Strong performances to be sure, but if the outcome from the Summit was truly believed to be solving any structural problems and thus ensuring that there would be no future shocks such as the unthinkable one of countries being forced to withdraw from the EU, these yields would have come down much further.

So what direction do I see the stock markets heading?

Down! Not in a straight-line but down with rallies to lower highs with new declines that go to lower lows.

Not because I am anti-American as some try and portray bets against the market as being, but because my common sense simply tells me that this is the direction we will be headed in. And after all, what is investing if not a bet?

Those betting that the equities markets will drop are treated in a similar fashion to those around the Craps table who bet on the Don't Come line. It's just not a popular or populist position. And truth be told over the course of history it is not the winning percentage bet either.

Without getting into great detail about all of the micro and macro factors leading me to conclude that the stock market, despite the strong gains on Friday is a short or going down from here, the economic issues both in the U.S. and abroad are daunting and it's coupled with zero political will to get anything done to stop the bleeding.

To the contrary, in the United States leaders of both political party's are far too concerned with reelection and destroying the other side that the economy and financial system comes in a distant third.

To provide one example of the huge hurdles down the road for the U.S. economy one need only look to the $15 trillion or so in U.S. treasury debt. This debt is currently being financed at rates so low they have not been seen before. Rates that are certainly destined to rise and rise substantially at some point in the future.

What do you suppose will happen to the federal deficit when they do head up to the 5 or 6% level for long-term debt? Imagine the amount of federal tax revenues that will be required simply to pay debt service.
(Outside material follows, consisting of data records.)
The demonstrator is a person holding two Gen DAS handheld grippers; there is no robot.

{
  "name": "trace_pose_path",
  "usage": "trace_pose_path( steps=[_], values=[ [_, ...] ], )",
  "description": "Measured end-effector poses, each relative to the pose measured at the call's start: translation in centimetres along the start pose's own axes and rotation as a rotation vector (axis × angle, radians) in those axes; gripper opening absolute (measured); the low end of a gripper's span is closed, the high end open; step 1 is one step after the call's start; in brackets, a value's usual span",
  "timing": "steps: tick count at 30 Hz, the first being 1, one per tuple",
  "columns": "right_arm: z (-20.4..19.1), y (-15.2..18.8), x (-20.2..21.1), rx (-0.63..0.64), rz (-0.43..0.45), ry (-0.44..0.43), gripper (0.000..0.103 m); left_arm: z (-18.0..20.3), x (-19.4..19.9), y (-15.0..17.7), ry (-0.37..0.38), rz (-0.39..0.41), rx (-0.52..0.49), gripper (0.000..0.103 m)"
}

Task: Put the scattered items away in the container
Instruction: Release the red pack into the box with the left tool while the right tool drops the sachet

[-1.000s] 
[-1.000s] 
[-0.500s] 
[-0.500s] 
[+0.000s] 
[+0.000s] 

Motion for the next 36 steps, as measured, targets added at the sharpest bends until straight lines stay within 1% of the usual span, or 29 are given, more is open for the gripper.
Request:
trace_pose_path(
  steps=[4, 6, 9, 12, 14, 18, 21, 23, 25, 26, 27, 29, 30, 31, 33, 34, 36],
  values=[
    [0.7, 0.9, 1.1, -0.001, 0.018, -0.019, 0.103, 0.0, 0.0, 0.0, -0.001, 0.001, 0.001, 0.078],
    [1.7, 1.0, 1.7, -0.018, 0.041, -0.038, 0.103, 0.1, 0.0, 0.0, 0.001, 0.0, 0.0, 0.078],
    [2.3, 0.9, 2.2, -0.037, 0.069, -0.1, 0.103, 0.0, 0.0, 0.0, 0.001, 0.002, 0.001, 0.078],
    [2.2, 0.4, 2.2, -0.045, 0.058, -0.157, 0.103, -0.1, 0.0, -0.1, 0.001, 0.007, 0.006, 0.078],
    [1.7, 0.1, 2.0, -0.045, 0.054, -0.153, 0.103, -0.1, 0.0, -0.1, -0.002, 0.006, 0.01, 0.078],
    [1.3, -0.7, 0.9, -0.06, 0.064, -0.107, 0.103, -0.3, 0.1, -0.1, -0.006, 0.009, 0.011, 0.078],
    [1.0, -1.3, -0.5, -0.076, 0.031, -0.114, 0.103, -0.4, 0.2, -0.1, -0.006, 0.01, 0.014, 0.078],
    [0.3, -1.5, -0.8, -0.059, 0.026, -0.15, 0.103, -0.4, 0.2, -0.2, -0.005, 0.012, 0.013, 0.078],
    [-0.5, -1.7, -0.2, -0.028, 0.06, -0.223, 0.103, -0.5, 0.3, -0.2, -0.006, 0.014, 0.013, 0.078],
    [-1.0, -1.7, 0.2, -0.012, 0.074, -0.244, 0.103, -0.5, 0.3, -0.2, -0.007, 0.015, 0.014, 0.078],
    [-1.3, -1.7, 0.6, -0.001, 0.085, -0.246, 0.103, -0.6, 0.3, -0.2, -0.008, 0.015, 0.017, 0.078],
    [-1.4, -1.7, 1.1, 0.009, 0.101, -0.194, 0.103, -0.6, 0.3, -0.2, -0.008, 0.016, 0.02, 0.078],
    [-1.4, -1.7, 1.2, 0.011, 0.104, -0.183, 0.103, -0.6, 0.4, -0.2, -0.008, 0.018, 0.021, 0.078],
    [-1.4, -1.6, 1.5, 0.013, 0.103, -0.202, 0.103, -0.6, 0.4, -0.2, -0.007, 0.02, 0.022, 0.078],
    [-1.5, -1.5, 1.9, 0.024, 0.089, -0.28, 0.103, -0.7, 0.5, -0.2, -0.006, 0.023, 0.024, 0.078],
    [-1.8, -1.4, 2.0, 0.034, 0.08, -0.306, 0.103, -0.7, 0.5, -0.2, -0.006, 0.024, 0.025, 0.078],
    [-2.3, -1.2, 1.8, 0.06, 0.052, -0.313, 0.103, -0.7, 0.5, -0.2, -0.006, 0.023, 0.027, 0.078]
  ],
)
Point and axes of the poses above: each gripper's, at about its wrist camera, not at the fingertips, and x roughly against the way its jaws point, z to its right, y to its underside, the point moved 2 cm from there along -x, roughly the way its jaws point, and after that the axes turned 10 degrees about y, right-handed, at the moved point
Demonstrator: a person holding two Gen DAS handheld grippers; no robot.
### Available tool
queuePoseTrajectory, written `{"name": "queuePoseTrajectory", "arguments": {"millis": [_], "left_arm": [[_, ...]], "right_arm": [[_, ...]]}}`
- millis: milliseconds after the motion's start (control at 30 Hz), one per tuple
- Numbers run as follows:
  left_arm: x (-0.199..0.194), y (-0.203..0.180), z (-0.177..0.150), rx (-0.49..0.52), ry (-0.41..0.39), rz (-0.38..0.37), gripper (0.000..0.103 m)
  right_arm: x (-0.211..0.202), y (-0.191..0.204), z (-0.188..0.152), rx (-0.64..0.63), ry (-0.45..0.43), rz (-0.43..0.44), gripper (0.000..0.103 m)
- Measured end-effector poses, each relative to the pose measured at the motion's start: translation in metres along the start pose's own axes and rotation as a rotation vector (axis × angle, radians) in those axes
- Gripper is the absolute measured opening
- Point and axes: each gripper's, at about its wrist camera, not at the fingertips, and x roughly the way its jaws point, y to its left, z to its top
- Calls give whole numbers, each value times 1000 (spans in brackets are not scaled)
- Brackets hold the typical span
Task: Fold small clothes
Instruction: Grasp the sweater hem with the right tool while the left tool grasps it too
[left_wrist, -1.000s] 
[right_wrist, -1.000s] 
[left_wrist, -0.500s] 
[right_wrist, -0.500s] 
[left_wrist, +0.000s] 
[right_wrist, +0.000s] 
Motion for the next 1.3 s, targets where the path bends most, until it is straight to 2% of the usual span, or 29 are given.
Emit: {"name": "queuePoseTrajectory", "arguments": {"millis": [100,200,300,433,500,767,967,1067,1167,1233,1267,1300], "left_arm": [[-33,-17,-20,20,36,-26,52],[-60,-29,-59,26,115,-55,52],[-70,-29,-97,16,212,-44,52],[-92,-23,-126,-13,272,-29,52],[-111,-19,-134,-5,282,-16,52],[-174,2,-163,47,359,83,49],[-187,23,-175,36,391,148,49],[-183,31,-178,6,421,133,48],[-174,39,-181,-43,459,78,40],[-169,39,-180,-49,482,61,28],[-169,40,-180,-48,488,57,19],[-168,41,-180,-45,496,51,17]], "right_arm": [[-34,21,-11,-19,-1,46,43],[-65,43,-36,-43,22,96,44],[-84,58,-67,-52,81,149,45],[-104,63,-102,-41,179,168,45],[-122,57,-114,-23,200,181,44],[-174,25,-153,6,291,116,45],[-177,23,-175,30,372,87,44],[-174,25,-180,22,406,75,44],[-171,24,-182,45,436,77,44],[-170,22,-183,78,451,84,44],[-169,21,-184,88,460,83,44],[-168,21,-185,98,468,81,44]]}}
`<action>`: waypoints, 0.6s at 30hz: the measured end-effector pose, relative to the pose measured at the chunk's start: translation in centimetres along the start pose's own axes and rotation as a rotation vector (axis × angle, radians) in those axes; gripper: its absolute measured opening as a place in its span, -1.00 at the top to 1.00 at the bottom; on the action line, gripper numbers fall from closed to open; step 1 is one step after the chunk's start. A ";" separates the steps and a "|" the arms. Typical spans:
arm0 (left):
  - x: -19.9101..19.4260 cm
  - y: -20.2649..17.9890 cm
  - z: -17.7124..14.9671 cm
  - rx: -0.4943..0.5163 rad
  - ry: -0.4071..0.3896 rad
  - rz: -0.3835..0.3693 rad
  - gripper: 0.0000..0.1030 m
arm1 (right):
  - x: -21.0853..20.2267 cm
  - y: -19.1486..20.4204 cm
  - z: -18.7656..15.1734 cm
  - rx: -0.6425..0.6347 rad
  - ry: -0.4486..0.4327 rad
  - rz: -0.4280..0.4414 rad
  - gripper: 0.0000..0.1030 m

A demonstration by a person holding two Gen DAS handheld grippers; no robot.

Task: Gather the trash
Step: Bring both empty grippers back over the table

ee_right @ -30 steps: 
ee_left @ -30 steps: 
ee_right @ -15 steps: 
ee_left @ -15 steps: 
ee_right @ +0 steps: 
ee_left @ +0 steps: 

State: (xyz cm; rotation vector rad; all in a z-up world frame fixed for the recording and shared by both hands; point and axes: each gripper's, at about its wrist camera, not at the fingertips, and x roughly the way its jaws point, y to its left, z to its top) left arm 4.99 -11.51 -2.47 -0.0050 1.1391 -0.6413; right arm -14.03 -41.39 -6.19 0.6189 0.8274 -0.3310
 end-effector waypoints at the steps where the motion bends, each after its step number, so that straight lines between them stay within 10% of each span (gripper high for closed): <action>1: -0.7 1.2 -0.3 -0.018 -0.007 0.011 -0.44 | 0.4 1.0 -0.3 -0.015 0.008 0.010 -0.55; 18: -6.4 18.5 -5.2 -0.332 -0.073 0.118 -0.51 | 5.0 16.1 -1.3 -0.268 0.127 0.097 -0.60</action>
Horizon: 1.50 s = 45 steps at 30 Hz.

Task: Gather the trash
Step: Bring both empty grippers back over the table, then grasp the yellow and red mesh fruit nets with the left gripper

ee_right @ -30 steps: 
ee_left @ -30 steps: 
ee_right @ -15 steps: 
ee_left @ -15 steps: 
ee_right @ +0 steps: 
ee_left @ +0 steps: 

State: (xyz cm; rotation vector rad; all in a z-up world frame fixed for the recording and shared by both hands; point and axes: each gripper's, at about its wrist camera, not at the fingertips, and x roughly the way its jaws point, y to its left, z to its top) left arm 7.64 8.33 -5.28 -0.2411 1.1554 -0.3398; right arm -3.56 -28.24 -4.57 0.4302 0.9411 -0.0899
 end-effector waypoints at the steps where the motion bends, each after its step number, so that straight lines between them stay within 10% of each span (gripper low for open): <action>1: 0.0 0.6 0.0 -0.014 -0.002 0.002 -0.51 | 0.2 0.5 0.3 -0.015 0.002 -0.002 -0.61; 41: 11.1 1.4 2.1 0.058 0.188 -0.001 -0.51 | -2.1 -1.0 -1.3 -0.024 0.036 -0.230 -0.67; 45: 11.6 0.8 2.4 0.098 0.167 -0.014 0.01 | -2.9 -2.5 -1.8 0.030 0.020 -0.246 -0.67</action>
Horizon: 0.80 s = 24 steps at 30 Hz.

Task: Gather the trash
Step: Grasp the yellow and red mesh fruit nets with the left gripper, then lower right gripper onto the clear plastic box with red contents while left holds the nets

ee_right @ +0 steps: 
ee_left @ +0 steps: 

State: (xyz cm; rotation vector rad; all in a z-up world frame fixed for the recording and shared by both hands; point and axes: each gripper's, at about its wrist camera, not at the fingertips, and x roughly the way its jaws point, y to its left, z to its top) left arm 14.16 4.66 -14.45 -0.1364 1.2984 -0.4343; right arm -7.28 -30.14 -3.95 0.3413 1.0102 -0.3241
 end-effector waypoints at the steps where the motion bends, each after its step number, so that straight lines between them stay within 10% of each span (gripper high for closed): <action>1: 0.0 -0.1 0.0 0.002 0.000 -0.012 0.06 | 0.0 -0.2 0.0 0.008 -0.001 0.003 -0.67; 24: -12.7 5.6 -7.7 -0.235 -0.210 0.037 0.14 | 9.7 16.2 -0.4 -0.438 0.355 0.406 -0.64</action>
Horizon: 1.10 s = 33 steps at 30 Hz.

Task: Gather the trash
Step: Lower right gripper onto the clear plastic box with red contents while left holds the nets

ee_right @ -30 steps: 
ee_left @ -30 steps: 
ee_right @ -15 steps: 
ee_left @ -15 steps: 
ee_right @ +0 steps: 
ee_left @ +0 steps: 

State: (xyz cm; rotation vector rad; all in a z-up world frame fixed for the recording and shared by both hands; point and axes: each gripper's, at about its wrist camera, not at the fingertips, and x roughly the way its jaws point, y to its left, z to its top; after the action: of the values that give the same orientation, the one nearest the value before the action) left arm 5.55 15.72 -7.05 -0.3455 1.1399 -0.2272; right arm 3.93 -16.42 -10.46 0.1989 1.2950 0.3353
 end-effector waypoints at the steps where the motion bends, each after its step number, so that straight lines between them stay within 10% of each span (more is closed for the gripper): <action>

This one of the corners that Ben Bernanke has painted himself into that's contributing to the zero interest rate policy for the foreseeable future that the Fed has. Of course the weak economy is one reason, but the other consequences of rising rates must come into play as well.

To use an extremely overused phrase, the time for making tough decisions instead of kicking the can down the road is upon us, but nobody in politically motivated Washington or in the capitals of the EU countries really seems to care.